Acredito que todo ser humano nasce com um espírito
livre, mas um corpo frágil, pequeno, indefeso e dependente (em primeira linha
dos pais). E o espírito livre sabe que é preciso proteger esse corpo para que
ele um dia se torne robusto o suficiente para finalmente ser igualmente livre.

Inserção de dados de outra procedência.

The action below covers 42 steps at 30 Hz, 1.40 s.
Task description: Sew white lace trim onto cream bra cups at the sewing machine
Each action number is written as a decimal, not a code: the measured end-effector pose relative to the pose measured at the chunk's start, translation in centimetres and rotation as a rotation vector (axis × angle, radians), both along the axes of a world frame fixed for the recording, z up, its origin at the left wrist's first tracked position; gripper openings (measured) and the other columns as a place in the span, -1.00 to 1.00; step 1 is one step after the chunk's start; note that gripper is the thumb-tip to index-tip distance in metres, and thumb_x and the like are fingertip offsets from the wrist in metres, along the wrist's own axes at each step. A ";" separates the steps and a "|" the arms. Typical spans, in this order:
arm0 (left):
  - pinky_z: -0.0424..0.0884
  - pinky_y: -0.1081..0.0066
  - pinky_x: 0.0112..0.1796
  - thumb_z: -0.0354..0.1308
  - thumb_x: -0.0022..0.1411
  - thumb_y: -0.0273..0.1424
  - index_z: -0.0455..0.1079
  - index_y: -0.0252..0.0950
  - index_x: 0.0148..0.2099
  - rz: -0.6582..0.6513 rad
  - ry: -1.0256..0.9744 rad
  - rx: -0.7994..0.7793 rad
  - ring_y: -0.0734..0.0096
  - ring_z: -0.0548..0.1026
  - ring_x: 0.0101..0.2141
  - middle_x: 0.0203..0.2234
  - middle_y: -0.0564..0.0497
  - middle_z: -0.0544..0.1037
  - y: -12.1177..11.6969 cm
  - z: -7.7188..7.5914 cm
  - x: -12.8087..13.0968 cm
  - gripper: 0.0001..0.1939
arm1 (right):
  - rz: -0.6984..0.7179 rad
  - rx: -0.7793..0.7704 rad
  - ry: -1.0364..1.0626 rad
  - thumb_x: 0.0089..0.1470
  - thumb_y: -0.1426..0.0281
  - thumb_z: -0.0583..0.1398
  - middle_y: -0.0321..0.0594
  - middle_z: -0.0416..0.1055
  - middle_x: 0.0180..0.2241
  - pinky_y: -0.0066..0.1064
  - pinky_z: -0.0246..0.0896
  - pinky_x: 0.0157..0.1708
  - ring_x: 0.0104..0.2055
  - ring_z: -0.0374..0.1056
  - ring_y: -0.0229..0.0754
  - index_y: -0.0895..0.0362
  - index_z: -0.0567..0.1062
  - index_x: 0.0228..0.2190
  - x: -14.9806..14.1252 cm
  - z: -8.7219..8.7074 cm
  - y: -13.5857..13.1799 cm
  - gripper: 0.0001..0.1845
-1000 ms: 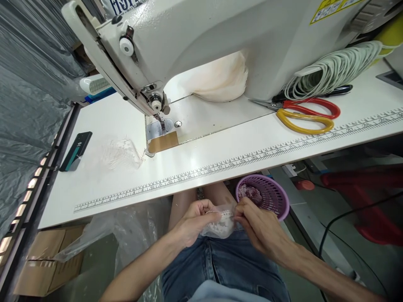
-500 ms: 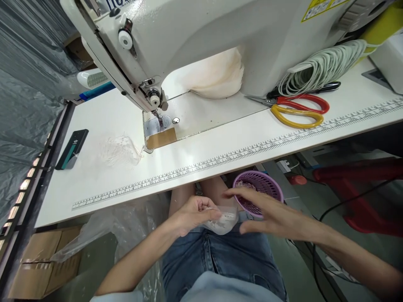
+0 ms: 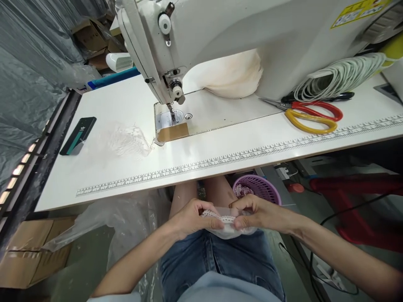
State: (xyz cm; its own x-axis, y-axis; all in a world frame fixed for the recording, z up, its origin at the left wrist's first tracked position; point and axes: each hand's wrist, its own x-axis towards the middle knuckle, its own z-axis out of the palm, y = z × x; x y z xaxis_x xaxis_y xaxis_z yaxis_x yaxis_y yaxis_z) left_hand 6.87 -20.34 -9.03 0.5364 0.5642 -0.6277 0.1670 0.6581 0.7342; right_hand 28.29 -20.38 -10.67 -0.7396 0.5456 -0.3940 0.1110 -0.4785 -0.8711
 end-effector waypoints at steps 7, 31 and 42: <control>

E assim aceitamos as regras, tropeçamos nas pedras colocadas em nossos caminhos
e carregamos nas costas aquelas depositadas em nossa “mochila”. Essas pedras
são praticamente as estratégias que desenvolvemos para que possamos sobreviver,
como, por exemplo, aquela pedra que uma criança recebe do pai colérico, que não
gosta que a criança fale alto e dá bronca quando isso acontece. Assim, a
criança aceita a pedra “fale baixo para
não levar bronca do pai”, se tornando então alguém que fala baixo e
estremece só de ouvir alguém falando alto. Ou mesmo a pedra que uma criança
recebe dos pais quando conta uma história fictícia, fruto da fantasia inerente
à infância, mas é repreendida por estar “mentindo”. Assim a criança recebe a
pedra “fantasia é mentira!”. Ou mesmo
quando uma criança chega em casa com o boletim da escola com notas boas. Essa
criança vê então a alegria dos pais, que, orgulhosos, saem mostrando o boletim
a todo mundo, aos parentes, aos vizinhos, para que todos vejam o quanto seu
filho ou sua filha é inteligente. Assim, sem que se perceba e mesmo que a
intenção dos pais seja boa, a criança recebe a pedra “seja boa na escola para ver seus pais felizes!”.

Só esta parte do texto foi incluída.